Balabhaskar, described by all as a child prodigy, became the youngest composer for a film at the age of 17.
He was a complete musician: Singer. Violinist. Composer.
Josy Alappuzha, who knew Balabhaskar for 20 years and played the flute with him, remembers the gifted musician.
I met Balu even before we worked together on his immensely popular album, Ninakkayi.
Our friendship flourished after I played the flute for this album. He must have been less than 20 at that time, but was already a well-known name in Kerala.
While working with him, I felt that what he was creating was something not done before in Malayalam.
Till then, Malayalis were used to listening to film music or devotional songs, and here was a young, extremely talented, musician composing an album dedicated to love.
Ninakkayi was a new concept and all the music lovers of Kerala accepted it with much love.
If you hear many such albums today, and if they are all successful, they have to thank Balabhaskar for that.
He started the trend and many young musicians followed him. But there is only one Balabhaskar and nobody can take his place, ever.
Balu was born to sing, compose music and play the violin.
His life was so intertwined with music from a very young age that we just cannot separate his life from music. That's why he became a child prodigy and a legendary figure later.
Balu made fusion music popular in Kerala and it all began with a show for Asianet.
He had called me as a guest for a special episode for Christmas and in that episode, we did a piece he had composed. After that, he started inviting me for many of his television programmes.
Though he was younger, our thoughts on music were similar and that was how we associated ourselves as musicians in many programmes.
We were more of friends than colleagues. He always looked at me as an elder brother, listened to and respected my opinion.
At the same time, he pushed me to do something original, something of my own.
He would say, 'Chetta (elder brother), you have it in you to create something of your own. You should do it.'
Our association as musicians got reduced after he started a band with Stephen (Devassy). By then, there were many youngsters around him.
Of course, I worked with him occasionally. The last time, we were together was six months ago for a music show with Alphons.
A few months ago, he was here in Alapuzha to visit a temple with his little daughter. He called me. I immediately went and met all of them. We spoke about so many things for a very long time. That was the last time I met him.
He was so gifted that I would say he was at least five years ahead as a musician. It was this gift that made him a trendsetter in music.
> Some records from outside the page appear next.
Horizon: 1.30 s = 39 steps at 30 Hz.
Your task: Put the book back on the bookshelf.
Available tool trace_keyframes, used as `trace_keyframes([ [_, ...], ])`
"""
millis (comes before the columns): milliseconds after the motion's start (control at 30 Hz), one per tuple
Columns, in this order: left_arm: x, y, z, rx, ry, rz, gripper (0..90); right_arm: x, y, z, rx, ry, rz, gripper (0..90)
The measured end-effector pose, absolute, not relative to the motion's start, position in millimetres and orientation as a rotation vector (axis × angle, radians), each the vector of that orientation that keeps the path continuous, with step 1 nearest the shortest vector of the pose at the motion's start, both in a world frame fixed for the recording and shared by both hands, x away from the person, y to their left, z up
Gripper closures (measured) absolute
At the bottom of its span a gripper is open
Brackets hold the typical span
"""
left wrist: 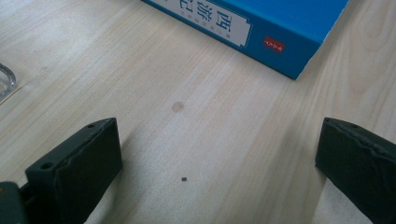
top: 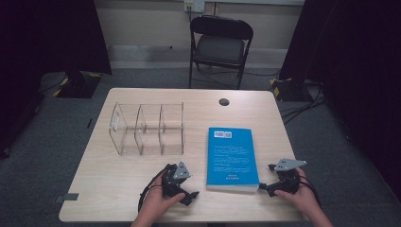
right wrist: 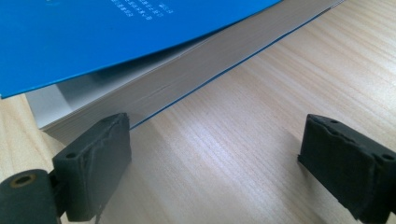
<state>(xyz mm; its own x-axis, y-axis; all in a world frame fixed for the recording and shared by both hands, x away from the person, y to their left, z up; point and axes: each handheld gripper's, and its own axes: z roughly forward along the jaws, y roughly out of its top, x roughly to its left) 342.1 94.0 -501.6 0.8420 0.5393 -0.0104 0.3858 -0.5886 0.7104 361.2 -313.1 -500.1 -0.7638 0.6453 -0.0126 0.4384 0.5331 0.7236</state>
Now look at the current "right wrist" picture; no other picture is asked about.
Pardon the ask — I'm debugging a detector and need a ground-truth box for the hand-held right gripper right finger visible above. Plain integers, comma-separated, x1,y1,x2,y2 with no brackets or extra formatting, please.
297,113,396,224

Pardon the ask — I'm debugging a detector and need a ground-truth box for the blue paperback book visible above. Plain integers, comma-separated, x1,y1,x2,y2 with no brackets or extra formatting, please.
0,0,347,146

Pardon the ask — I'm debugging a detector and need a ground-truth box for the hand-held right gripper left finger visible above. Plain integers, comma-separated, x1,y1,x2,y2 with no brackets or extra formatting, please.
51,112,133,223
In the 20 years that I knew him, he reached such heights that it was impossible for other musicians or violinists to be anywhere near him. Very rarely do you see violinists who are such great composers.
He was so unique in his ideas that he didn't have to follow anybody's path; it was the others who followed him.
As a musician, he was pure and never compromised. Perhaps that was why he didn't compose music for many films.
With his talent, he should have been one of the top composers in the film industry, but he was much beyond all that.
I always felt that as a musician, he was on par with international musicians. I feel everybody realised his worth as a musician only after he left us. Look at the outpouring of grief.
His sudden departure is a huge loss. For artistes like us he could take us to a different level when we worked with him.
While others were obsessed with fame, Balu was obsessed only with music. Nothing else mattered to him.
I don't think I will meet anyone like Balabhaskar in my lifetime.